Sir, – I sent you the official report on the subject of the claim which you have addressed to me in the name of the former English shareholders of certain railway companies. I regret exceedingly that the result is not favourable to their pretensions, for I should much desire to attract English capital to France, and to give you personally a mark of my distinguished sentiments. (Signed) Louis NAPOLEON.
The British investors, with James Garrard amongst them, presumably lost their money.

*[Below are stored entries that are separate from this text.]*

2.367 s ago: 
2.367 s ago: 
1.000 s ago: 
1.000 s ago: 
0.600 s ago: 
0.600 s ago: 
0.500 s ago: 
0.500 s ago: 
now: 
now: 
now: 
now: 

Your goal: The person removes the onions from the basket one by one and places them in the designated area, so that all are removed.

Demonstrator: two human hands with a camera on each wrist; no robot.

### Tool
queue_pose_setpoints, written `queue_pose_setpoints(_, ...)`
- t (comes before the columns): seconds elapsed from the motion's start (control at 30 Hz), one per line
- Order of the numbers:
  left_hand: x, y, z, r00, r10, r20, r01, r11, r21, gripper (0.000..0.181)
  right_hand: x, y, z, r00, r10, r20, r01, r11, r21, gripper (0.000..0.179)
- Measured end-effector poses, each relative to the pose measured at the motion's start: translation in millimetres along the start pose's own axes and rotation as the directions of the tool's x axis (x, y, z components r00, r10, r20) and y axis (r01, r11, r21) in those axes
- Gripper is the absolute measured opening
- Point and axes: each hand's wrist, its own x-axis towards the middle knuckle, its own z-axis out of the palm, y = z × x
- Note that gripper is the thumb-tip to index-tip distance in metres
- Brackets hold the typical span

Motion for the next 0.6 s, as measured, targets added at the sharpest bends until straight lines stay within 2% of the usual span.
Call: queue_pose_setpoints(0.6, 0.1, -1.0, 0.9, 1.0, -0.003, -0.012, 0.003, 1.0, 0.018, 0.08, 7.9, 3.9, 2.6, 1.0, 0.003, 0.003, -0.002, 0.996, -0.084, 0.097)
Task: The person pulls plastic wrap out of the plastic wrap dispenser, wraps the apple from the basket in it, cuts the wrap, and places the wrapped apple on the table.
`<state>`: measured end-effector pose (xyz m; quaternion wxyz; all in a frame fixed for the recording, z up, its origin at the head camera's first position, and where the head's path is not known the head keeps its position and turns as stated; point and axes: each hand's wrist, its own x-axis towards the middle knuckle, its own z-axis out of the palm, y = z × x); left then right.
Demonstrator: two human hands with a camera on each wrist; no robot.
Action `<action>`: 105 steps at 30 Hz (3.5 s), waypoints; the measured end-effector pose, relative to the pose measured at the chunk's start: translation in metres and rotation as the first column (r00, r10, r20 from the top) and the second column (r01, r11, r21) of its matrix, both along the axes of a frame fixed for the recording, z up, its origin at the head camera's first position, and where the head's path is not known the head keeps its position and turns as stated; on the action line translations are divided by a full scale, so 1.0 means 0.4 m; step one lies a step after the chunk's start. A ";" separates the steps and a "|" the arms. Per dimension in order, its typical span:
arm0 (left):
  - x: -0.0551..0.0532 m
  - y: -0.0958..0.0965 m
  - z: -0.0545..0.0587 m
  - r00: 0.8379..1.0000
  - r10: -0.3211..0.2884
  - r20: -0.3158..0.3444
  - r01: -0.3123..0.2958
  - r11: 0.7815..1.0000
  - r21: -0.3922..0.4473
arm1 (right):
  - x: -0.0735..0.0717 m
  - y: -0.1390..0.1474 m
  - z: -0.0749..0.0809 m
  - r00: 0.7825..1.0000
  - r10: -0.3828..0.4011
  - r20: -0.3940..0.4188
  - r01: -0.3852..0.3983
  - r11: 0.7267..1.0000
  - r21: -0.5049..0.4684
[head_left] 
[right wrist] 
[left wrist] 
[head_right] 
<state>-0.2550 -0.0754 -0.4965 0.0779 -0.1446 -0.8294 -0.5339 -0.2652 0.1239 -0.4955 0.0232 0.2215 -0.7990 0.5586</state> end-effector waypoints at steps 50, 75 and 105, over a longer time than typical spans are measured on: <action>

There is no way of knowing precisely how and why Garrard became involved in the construction of French railways. There were many Anglo-French firms seeking investors, and that alone may have been what attracted him. However, it is also possible that he was persuaded to invest his money in the Compagnie Griolet by Monsieur Gustave Odiot. Gustave Odiot was the foremost French silversmith of his generation. Like Garrard, he came from a family who had worked in precious metals for generations and both his father and grandfather had been distinguished silversmiths in Paris – the Maison Odiot was established there in 1690. It may be that Odiot and Garrard first became acquainted through their mutual activities as gold and silversmiths. However, Odiot was also an investor in French railway companies and was one of the French directors of the Compagnie Griolet.
The friendship between the two men clearly came to extend beyond their professional interests – and one can appreciate this as Gustave Odiot was staying with James Garrard at Pinner Place on census night in 1851, and is listed in the census returns there.
After his experiences in French investments, Garrard limited his railway interests to the UK. Early in 1848 he became a Director of the Reading, Guildford & Reigate Railway Company. The chairman of this company was David Salomons, the same man who had gone to Paris to try and rescue the caution-money from the Lyon-Avignon fiasco. Garrard’s appointment as a director of this crosscountry route presumably grew from their common interests in the affair.
James Garrard then became the prime mover and founding chairman of the Staines, Wokingham & Woking Railway (SWW). It was apparent that a gap in the network existed at the time between Staines and Wokingham. Staines was already linked to London Waterloo, and Wokingham lay on the Reading to Reigate railway just mentioned. Connecting the two towns would enable through trains to run from Waterloo to Reading, thus providing an alternative route to the GWR into Paddington. Parliamentary approval for the line was obtained in 1852 and construction started in 1853. The line passed through Ascot, and was advertised as being a convenient method for race-goers to travel to the course. It might also be worth mentioning that James Garrard’s brother, Robert, had a country estate in Wokingham. The railway could prove a more convenient way for him to travel to London! The route from Staines to Wokingham opened in 1856, but the proposed line from Staines to Woking via Chobham was never built.\
The SWW spawned an offshoot in 1863 with the Sunningdale and Cambridge Town (now Camberley) branch. This left the existing route at Ascot, and travelled south through the afore-mentioned towns to Aldershot and Guildford. James Garrard was the chairman of this company; and he also became involved as a director and chairman of the MidSussex line from Horsham through Billingshurst and Pulborough to Petworth which started construction in 1857.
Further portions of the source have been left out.